One of the highlights of his visit was his lecture, titled “Art, Faith and Culture,” filled with humor, personal testimony and cultural insight. Schmalz reflected on his journey from shock-driven contemporary art to sacred sculpture rooted in Christianity:
“I was tired of art that meant nothing,” he said. “I wanted to make something that mattered — something that could evangelize.”
In a separate interview, Schmalz engaged with students on the question of vocation
and the role of the artist in a culture marked by distraction and skepticism.
“Your spiritual life should be at the center of your vocation,” he told aspiring artists. “To create epic art, you need epic subject matter — and that comes from Scripture and
spirituality.”
His passion for engaging the modern world with timeless truths resonated deeply with the UDallas community. His sculptures don’t merely decorate; they demand presence. Whether it’s an open bench beside Homeless Jesus or an interactive rendering of Dante’s Divine Comedy, his art invites us to sit, walk, wrestle and wonder.
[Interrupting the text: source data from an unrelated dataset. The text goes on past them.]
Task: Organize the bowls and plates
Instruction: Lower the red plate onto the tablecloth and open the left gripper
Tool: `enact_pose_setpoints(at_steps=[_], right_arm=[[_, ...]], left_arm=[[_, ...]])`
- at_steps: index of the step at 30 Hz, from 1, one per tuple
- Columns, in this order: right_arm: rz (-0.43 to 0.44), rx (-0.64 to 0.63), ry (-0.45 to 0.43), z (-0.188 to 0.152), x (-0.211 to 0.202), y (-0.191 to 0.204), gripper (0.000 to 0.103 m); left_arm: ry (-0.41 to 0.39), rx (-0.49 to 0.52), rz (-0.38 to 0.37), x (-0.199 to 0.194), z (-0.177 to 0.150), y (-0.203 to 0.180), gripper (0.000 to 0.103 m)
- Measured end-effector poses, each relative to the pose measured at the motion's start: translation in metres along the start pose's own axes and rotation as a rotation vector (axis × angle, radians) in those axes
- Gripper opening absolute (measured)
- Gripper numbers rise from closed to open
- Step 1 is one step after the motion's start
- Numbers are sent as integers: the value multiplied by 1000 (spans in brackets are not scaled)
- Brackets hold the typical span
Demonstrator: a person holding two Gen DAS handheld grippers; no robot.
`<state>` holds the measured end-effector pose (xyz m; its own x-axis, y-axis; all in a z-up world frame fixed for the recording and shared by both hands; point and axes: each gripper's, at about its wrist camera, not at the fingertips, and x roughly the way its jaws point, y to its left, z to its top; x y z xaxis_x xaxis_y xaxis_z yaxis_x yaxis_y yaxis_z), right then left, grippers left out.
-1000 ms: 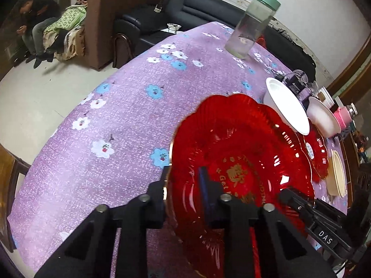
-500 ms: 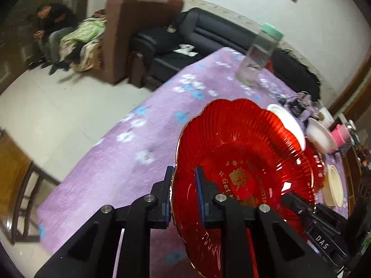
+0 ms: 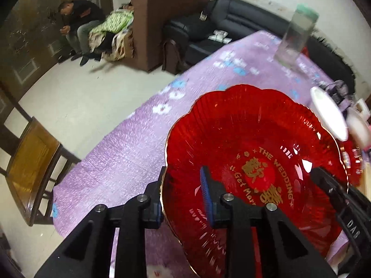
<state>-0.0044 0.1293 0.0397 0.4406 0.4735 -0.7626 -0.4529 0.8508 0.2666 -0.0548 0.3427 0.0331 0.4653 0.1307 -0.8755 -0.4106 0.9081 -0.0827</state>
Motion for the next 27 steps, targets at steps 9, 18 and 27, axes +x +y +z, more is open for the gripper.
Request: enact_pose_setpoints(at_steps=[9,18,27], right_arm=[[-52,-72,-154,-17,-7,-2,35],[-219,5,-324,-18,-38,-20,53],[-329,15,-419,-17,-57,-30,60]], left_arm=[[-135,-81,53,-69,-5,32,38],[-302,-217,27,-144,-21,41,56],[-442,-149,-29,-169,-41,-1,74]])
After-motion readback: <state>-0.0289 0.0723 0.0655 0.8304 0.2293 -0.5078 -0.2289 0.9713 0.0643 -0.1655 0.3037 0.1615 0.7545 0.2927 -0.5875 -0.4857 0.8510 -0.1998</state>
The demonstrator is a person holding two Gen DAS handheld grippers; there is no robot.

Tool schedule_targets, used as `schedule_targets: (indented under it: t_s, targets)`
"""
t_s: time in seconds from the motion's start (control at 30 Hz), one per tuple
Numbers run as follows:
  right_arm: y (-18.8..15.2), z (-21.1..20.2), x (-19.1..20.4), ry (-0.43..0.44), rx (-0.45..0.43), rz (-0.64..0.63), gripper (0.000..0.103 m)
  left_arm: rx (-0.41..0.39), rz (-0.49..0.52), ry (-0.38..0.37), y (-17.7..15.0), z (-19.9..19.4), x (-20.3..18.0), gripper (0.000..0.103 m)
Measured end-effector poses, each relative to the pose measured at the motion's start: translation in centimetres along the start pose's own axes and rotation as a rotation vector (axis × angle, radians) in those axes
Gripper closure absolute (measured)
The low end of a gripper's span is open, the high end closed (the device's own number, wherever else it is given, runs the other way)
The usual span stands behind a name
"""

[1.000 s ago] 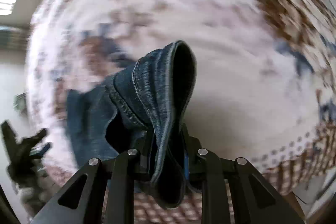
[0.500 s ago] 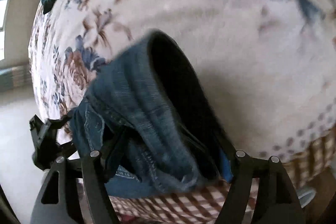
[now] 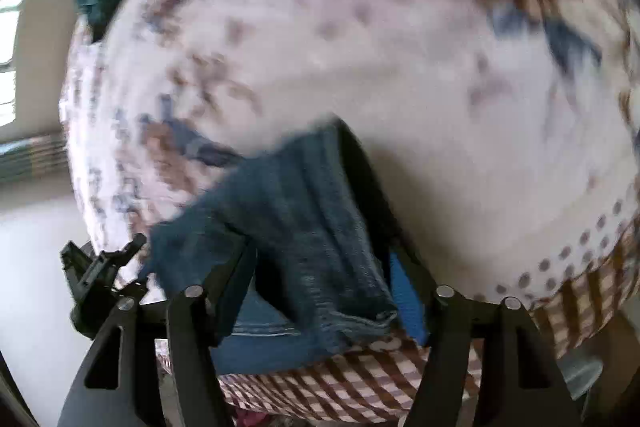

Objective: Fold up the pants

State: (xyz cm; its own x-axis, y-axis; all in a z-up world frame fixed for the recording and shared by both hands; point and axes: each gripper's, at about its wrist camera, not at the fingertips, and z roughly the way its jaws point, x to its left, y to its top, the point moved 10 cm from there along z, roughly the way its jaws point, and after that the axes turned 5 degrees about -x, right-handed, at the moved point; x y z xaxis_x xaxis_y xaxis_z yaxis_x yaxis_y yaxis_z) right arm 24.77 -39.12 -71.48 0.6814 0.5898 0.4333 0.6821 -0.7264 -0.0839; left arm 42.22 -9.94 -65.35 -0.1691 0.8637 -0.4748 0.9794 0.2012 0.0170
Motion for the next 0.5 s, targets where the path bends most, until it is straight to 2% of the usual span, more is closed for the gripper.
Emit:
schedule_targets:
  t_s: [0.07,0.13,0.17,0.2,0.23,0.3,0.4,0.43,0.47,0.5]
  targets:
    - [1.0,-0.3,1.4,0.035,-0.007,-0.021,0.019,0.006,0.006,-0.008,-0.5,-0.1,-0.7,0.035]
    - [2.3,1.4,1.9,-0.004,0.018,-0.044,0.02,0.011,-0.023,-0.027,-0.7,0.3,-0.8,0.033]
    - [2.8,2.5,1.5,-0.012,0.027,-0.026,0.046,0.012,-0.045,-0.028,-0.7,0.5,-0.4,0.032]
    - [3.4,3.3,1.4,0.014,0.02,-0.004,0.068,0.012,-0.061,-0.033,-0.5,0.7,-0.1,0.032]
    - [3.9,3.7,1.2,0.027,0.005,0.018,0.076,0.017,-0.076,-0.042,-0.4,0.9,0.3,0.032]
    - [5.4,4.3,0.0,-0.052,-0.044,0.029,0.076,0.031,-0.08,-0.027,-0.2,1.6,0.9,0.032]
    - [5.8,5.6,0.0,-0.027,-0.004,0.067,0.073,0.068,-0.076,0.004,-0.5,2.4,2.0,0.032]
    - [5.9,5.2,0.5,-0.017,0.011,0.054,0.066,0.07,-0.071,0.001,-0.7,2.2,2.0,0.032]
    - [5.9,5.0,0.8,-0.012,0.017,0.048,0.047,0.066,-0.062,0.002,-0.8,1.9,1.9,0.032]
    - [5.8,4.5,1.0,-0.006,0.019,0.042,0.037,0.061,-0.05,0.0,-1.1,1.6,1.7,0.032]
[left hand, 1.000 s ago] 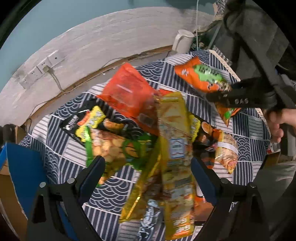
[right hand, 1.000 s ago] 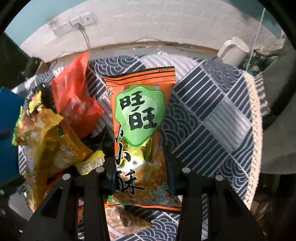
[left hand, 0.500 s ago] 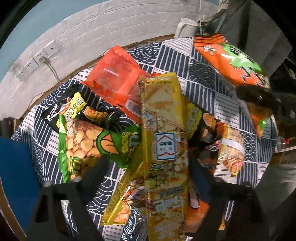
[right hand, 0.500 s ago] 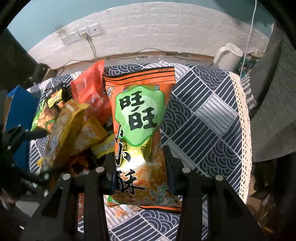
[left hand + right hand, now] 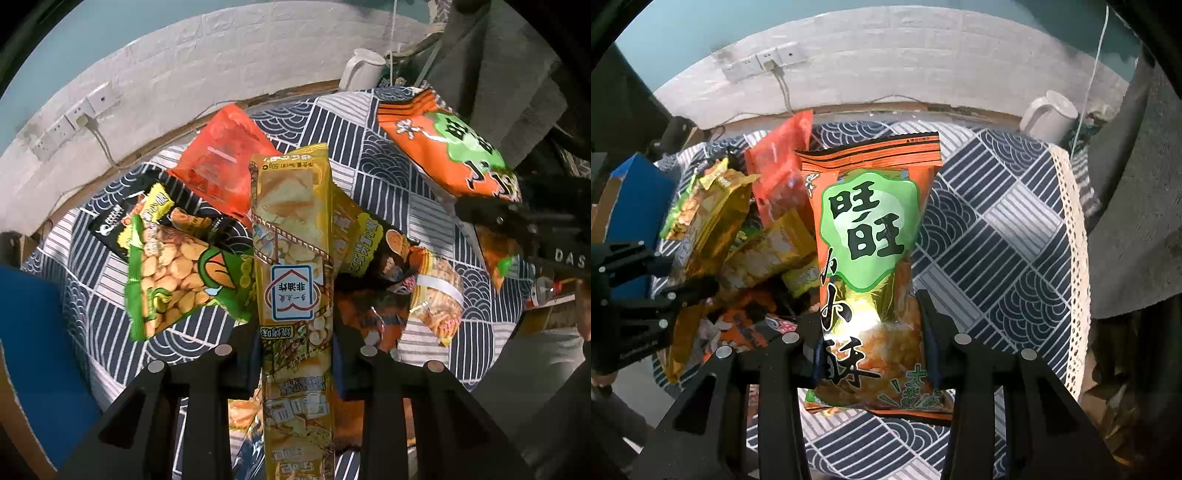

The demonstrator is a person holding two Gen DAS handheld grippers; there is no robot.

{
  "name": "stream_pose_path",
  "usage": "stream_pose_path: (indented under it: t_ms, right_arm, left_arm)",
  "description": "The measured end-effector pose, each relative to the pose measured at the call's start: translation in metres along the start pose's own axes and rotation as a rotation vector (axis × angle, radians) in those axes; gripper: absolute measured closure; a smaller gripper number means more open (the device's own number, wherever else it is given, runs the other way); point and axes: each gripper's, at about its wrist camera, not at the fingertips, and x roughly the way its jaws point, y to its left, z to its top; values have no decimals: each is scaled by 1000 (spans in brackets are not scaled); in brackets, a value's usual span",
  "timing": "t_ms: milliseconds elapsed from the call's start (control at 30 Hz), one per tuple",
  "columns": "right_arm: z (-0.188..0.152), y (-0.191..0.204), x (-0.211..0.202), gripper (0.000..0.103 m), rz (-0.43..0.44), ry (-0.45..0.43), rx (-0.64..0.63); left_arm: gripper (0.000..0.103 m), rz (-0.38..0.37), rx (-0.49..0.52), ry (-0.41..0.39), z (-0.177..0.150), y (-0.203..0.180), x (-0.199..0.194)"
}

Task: Organize snacks
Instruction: 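Lift both held packets and carry them over the cardboard box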

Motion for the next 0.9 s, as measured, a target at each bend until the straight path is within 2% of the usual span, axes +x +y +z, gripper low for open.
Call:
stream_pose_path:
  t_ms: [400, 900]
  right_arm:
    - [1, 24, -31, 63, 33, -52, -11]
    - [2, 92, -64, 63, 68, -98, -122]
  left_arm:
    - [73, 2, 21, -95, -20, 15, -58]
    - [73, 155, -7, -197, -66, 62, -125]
As part of his visit, Schmalz donated prints of all 100 of his Divine Comedy sculptures to the university — one for each canto. These works, which visually interpret Inferno, Purgatorio and Paradiso, were displayed during his campus visit and will remain part of the university’s collection.
The exhibit was complemented by a panel discussion featuring three UDallas alumni who have each translated Dante’s Comedy:
- Jason M. Baxter, PhD, BA ’05, professor at Benedictine College - Inferno (Angelico Press, 2024)
- Daniel Fitzpatrick, BA ’13, editor of Joie de Vivre - Dante Alighieri's The Divine Comedy (Illustrated by Timothy Schmalz, En Route Books & Media, 2022)
- Joe Carlson, MA ’21 PhD ’25, instructor at New Saint Andrews College - The Divine Comedy: complete translation with commentary (Roman Roads Press, 2022-2023)
Together, they explored the challenges and insights of rendering Dante’s theological masterpiece into modern language — and how Schmalz’s sculptures offer a powerful visual “translation” in their own right.
You can explore this visual narrative in depth through the Divine Comedy: A Sculptural Interpretation, an explanation of each scene created by Dr. Anthony Nussmeier.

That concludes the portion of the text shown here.